I just add the new mulch on top
If I need to add plants I push the mulch aside to get to the dirt
Then move mulch back around the new plants


----------



## Stillwerkin (Nov 24, 2008)

Old mulch will break down into nutrients, and is great for adding to heavy clay soil. 

I'm not sure about the various kinds(we have cedar), but pine-mulch might damage new plants as nothing grows around the base of pine trees.


----------



## Scuba_Dave (Jan 16, 2009)

I've never used weed sheet anywhere
And I have a ton of gardens
I also use very little mulch
Once my gardens grow in weeds don't have a chance


----------



## downunder (Jun 13, 2008)

Where are you?



> I am adding 3" of new mulch to my landscape areas.

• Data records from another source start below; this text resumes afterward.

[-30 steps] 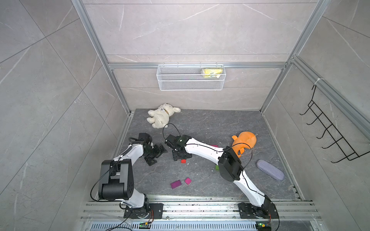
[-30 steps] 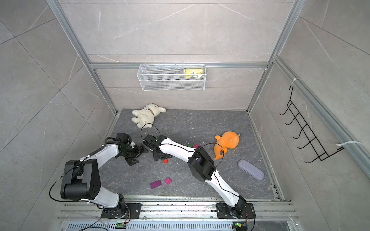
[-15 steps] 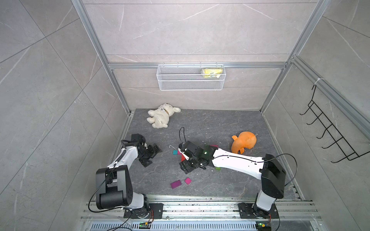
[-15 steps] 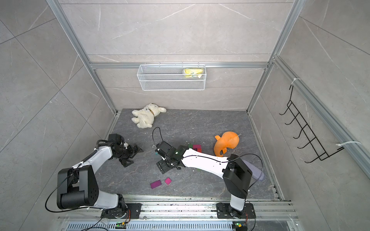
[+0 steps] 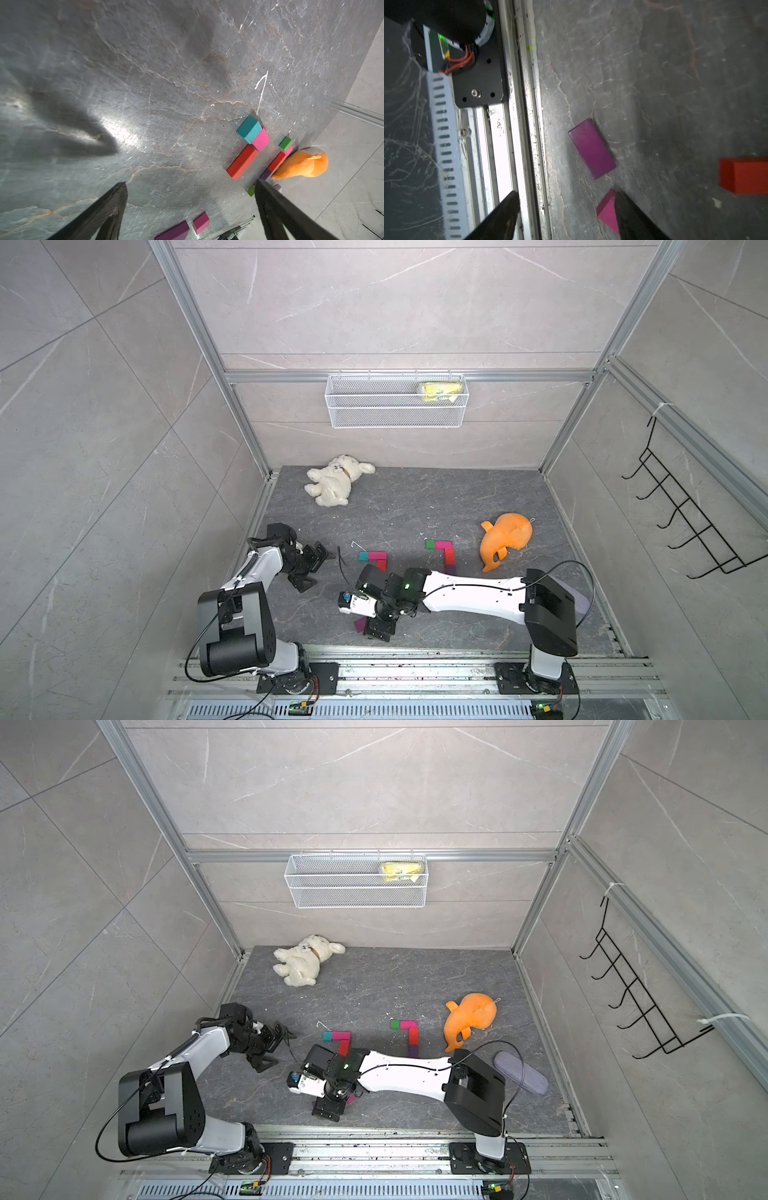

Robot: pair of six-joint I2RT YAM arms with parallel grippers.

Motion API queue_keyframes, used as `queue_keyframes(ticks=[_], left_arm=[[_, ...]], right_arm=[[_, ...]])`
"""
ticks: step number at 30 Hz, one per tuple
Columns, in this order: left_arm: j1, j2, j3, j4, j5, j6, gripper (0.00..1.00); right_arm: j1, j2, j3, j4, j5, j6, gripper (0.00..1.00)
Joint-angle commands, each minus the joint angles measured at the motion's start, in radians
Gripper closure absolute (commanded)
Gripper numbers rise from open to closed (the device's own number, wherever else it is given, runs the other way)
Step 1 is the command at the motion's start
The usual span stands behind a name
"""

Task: Assemble the number 7 with building blocks
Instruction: Pick up the building block from the center of the board.

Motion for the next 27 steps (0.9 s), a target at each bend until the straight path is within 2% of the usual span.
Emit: queue_keyframes(ticks=[1, 15, 27], left_arm=[[0.009, -0.018, -0.002, -0.008, 0.042, -0.017, 0.00], [0.025, -0.030, -0.032, 0.004, 0.060, -0.029, 0.00], [0.048, -0.034, -0.028, 0.000, 0.072, -0.027, 0.00]], right_arm=[[0.003, 0.049, 0.034, 0.007, 0.003, -0.087, 0.27], [0.002, 0.199, 0.158, -0.010, 0.036, -0.211, 0.29], [0.000, 0.261, 0.169, -0.027, 0.094, -0.257, 0.32]])
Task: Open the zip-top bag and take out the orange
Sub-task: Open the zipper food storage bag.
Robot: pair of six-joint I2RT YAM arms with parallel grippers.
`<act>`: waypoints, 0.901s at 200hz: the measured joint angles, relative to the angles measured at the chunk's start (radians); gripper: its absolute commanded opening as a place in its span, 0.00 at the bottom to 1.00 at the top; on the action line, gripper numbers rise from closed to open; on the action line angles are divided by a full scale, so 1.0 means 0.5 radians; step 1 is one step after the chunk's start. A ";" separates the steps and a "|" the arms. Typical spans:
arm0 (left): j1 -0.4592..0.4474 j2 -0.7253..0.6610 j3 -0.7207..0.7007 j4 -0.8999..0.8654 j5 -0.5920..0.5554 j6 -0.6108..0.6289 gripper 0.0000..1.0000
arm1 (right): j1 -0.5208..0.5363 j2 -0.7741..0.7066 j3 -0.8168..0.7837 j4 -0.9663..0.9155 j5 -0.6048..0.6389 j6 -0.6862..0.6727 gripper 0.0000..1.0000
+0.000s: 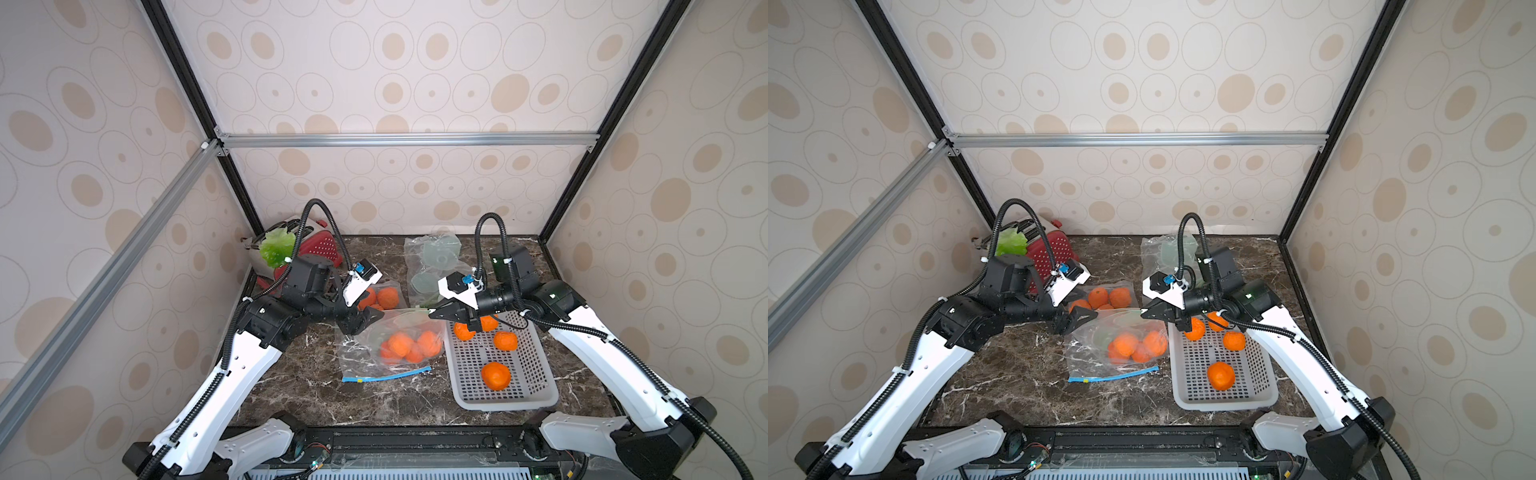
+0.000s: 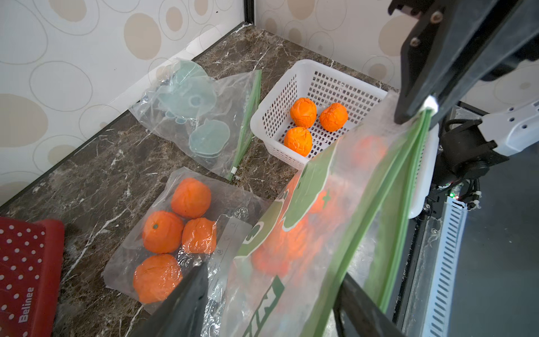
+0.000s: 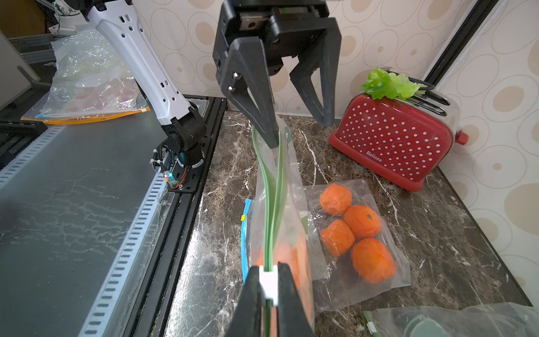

What material are you using? That's about right for pine straw, but getting deep for bark.



> but pine-mulch might damage new plants as nothing grows around the base of pine trees.


Not true. Many plants will grow under the filtered shade of pines whereas they will not under denser shade of trees such as oaks. Not to mention that the roots of oaks and others will suck the moisture away from ornamentals planted within their root zone. Also, I don't know what folks use in your area, but in the south, pine straw and pine nuggets are the mainstay of landscaping mulch.

I don't use fabric. Weeds will germinate in the mulch on top of the fabric, and if you try to cultivate later, the fabric gets in the way. At least in my experience.

Mulch is primarily for moisture and temperature control. Weed control is more of a by-product. I strongly recommend using a pre-emergent for weed control.


----------